REQUIRED WORK> Count every line of the data that includes "right". State only the number.

[Items from a data source]
+ + +

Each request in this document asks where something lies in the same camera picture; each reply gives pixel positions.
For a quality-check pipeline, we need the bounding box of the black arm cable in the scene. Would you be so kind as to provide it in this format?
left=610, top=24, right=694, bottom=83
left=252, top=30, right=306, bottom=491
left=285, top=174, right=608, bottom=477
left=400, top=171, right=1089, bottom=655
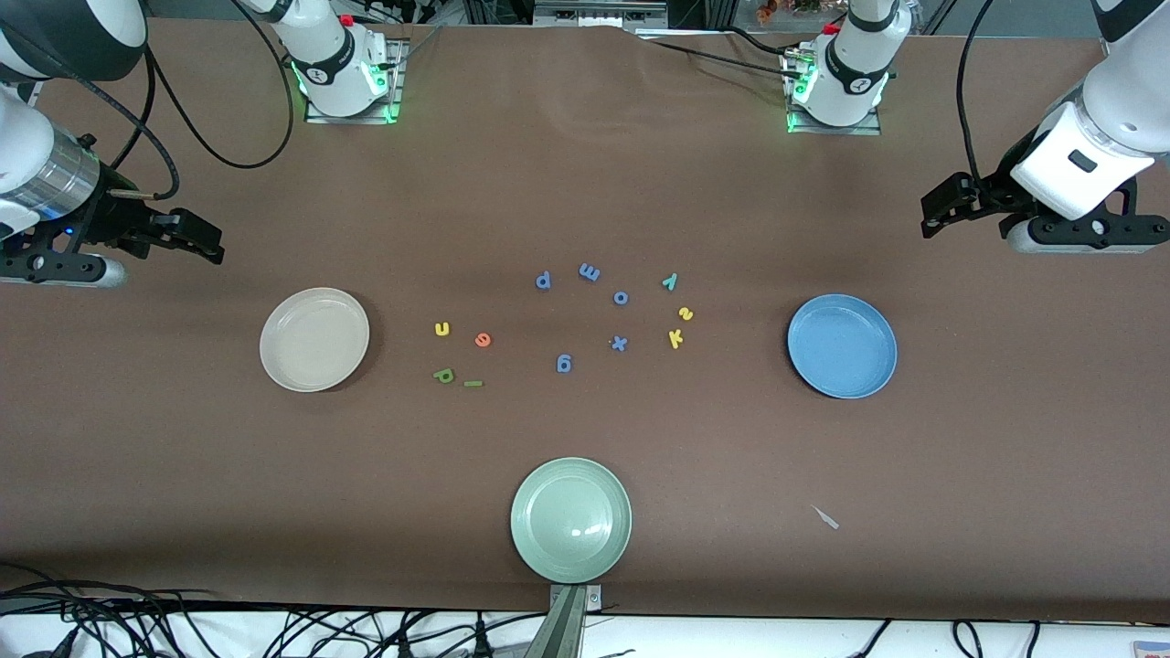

+ + +

OUTPUT FOR THIS TASK> 4